WORK ORDER:
Each line of the material below with the word "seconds" is to be reported.

————————

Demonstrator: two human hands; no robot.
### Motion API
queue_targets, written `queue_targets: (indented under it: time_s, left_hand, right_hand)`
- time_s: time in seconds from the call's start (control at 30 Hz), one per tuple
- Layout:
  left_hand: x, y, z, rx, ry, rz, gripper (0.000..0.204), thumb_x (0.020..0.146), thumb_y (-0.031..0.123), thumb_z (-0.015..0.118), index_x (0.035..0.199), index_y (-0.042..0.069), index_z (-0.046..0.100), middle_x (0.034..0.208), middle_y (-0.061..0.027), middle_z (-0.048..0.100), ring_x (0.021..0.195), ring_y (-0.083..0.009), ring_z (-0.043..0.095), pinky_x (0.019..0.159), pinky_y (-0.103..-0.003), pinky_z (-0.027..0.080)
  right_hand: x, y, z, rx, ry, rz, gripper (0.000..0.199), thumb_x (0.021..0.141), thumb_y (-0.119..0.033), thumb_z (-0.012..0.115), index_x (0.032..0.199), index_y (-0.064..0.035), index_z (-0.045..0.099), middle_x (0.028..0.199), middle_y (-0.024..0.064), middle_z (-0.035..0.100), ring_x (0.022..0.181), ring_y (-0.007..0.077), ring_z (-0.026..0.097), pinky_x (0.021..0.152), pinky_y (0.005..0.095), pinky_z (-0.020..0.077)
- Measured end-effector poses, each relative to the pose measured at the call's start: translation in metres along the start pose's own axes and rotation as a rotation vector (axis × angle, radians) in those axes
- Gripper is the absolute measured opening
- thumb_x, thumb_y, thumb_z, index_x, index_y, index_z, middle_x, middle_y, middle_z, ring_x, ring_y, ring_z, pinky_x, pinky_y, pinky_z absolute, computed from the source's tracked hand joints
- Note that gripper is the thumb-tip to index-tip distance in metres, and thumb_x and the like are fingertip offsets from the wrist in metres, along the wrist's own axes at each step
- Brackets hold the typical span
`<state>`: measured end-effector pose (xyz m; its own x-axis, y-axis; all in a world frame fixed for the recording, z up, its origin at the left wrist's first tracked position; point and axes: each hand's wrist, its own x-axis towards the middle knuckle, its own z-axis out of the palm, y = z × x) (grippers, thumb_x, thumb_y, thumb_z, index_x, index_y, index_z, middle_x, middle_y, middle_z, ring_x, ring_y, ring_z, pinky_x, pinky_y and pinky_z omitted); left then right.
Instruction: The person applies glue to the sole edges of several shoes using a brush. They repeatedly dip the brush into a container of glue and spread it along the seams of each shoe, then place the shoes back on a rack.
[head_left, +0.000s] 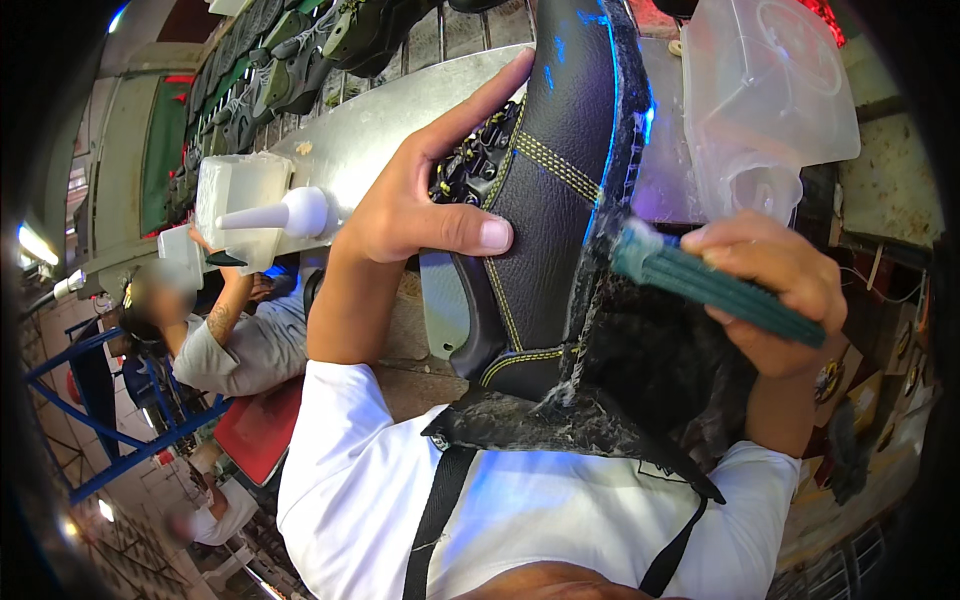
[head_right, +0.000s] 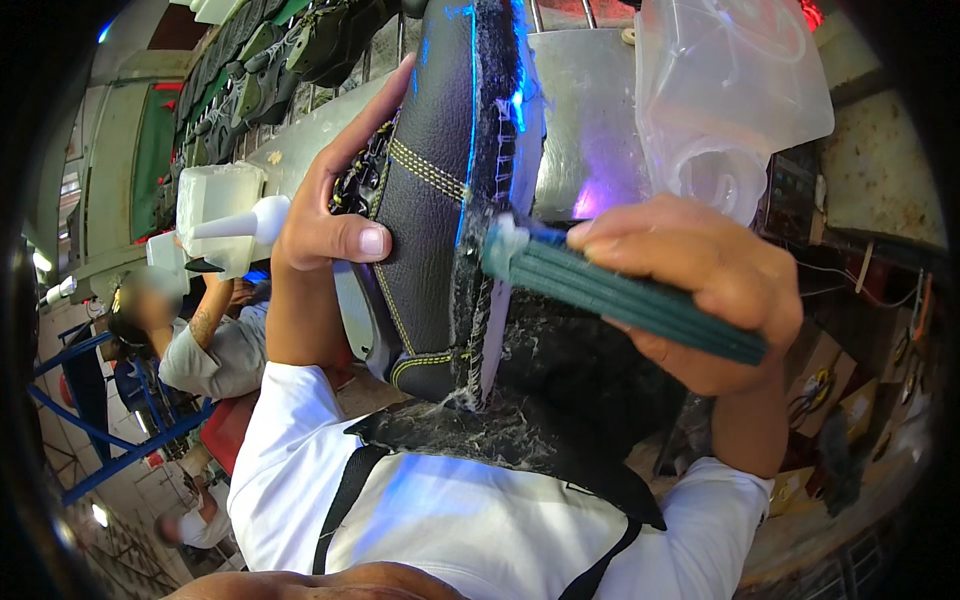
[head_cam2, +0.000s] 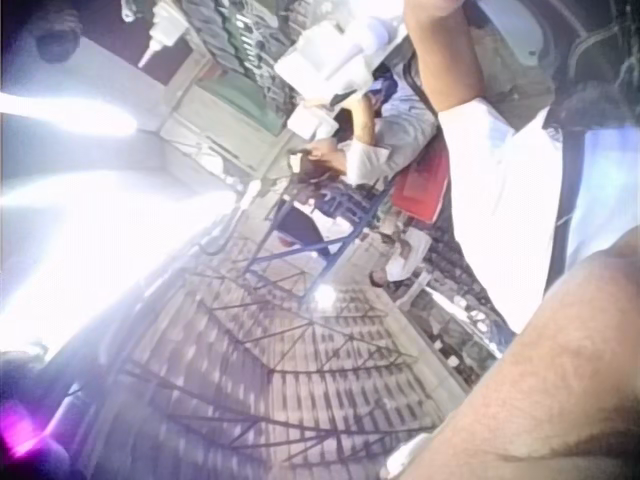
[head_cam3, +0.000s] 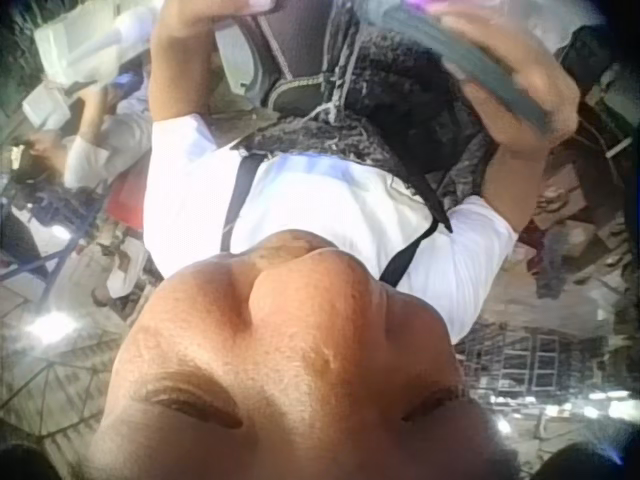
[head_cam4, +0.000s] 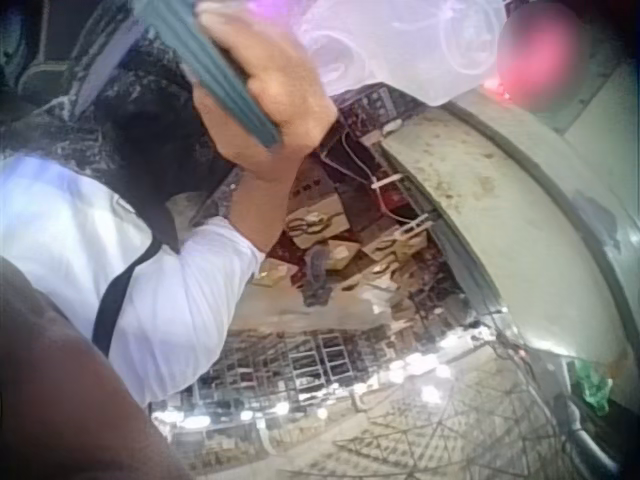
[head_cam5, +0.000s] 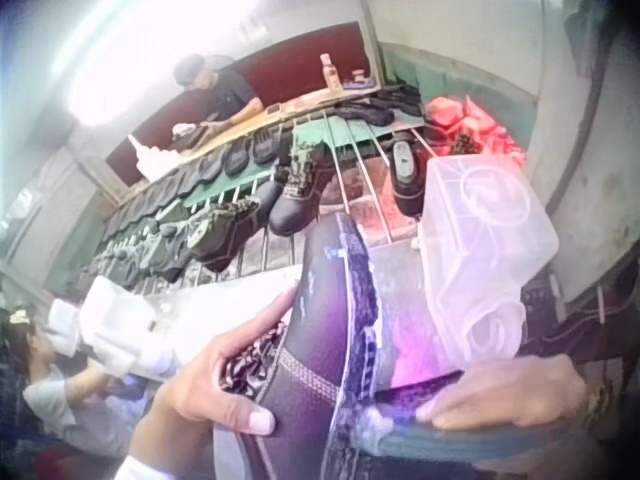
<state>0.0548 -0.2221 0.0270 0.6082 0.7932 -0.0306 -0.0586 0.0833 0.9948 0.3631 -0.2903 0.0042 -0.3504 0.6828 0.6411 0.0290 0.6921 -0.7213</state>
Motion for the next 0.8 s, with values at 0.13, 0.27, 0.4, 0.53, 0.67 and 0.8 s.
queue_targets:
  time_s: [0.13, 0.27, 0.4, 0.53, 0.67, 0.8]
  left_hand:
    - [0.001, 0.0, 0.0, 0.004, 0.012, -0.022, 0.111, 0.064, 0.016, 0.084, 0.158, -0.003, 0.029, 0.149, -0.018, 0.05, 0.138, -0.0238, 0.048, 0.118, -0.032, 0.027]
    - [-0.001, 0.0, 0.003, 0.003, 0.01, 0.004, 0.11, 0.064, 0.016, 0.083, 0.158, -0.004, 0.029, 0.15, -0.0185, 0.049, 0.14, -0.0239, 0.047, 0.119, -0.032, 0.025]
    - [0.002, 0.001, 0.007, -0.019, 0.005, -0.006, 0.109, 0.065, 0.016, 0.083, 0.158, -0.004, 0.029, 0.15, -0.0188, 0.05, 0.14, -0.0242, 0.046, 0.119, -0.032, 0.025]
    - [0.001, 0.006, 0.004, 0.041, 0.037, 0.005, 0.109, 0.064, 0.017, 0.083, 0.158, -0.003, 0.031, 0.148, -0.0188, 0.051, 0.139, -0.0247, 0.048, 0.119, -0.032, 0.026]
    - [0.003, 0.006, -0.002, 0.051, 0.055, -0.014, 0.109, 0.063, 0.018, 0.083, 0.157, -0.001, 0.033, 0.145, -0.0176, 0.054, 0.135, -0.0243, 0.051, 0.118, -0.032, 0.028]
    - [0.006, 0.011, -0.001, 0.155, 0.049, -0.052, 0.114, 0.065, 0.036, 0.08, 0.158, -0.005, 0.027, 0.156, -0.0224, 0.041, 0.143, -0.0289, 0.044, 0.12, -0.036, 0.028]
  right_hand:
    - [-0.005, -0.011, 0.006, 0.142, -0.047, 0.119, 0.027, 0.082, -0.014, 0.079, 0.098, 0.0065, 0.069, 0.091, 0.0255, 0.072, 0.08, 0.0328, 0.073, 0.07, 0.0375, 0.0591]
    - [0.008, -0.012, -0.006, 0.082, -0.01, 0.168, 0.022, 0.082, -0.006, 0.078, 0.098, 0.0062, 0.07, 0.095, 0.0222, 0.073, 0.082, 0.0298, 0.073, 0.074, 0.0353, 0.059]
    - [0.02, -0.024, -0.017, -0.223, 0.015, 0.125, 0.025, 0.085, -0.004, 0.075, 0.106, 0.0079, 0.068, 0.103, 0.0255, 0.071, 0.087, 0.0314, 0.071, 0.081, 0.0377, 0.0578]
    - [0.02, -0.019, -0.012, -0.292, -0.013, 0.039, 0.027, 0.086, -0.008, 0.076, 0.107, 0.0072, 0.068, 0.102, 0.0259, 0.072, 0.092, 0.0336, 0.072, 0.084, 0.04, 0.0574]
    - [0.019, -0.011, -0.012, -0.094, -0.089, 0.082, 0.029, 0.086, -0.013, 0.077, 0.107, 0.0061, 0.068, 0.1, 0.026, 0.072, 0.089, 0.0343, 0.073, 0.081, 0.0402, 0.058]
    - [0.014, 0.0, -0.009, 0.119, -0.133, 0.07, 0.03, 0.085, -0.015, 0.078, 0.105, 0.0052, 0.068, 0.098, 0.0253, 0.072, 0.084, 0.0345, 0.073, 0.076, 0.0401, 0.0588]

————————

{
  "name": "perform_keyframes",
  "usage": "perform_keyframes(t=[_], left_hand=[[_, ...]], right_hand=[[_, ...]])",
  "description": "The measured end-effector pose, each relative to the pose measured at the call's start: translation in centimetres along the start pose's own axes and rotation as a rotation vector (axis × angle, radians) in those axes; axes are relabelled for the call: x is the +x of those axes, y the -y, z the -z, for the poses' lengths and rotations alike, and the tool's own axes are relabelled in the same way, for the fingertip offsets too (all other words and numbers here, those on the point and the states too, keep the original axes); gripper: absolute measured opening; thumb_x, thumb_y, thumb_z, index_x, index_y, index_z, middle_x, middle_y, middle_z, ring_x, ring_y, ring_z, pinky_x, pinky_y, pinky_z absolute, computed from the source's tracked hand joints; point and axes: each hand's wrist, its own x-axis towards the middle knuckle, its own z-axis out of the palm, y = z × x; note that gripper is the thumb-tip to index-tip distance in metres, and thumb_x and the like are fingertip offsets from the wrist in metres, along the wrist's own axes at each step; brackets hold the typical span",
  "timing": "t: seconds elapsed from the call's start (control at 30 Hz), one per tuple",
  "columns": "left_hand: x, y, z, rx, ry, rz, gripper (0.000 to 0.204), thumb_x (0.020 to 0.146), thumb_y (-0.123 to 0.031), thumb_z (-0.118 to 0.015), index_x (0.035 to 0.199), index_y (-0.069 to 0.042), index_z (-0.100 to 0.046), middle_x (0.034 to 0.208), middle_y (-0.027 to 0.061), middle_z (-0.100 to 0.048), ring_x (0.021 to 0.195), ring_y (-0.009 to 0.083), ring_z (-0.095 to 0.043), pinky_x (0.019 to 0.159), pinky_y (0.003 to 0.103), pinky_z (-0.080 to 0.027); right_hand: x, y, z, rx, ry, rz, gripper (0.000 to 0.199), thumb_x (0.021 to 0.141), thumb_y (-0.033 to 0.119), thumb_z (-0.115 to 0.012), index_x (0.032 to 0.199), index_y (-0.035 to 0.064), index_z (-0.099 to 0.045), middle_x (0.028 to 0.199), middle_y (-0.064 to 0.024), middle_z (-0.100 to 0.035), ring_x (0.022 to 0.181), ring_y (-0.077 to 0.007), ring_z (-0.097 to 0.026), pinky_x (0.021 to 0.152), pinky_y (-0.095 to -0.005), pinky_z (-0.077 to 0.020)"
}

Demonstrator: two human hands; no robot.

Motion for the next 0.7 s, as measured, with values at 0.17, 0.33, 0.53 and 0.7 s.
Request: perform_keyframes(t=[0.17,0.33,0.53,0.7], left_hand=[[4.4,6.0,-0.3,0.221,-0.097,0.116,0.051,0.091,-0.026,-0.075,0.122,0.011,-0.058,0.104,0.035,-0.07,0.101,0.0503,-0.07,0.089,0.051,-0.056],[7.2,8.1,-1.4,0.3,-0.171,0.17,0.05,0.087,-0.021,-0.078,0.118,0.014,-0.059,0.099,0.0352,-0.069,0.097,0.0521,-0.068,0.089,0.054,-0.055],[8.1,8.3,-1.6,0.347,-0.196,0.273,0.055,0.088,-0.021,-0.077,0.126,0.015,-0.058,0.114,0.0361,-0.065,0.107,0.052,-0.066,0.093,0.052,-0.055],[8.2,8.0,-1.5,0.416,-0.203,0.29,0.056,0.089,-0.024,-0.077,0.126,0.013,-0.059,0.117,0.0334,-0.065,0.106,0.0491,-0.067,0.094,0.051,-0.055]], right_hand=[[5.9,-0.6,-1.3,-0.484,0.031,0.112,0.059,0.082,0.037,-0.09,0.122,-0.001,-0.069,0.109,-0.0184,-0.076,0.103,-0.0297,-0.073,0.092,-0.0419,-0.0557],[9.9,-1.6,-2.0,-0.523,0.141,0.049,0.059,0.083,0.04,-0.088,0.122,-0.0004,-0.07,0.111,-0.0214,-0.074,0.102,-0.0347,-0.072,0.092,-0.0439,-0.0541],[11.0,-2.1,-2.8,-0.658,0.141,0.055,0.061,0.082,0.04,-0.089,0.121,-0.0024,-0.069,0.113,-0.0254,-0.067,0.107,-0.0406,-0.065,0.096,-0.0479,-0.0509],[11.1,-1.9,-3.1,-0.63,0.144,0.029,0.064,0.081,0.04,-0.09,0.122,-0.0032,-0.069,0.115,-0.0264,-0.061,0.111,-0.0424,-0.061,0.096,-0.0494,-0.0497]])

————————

RESPONSE BELOW:
- time_s: time in seconds from the call's start (control at 30 Hz), one per tuple
  "timing": "t: seconds elapsed from the call's start (control at 30 Hz), one per tuple",

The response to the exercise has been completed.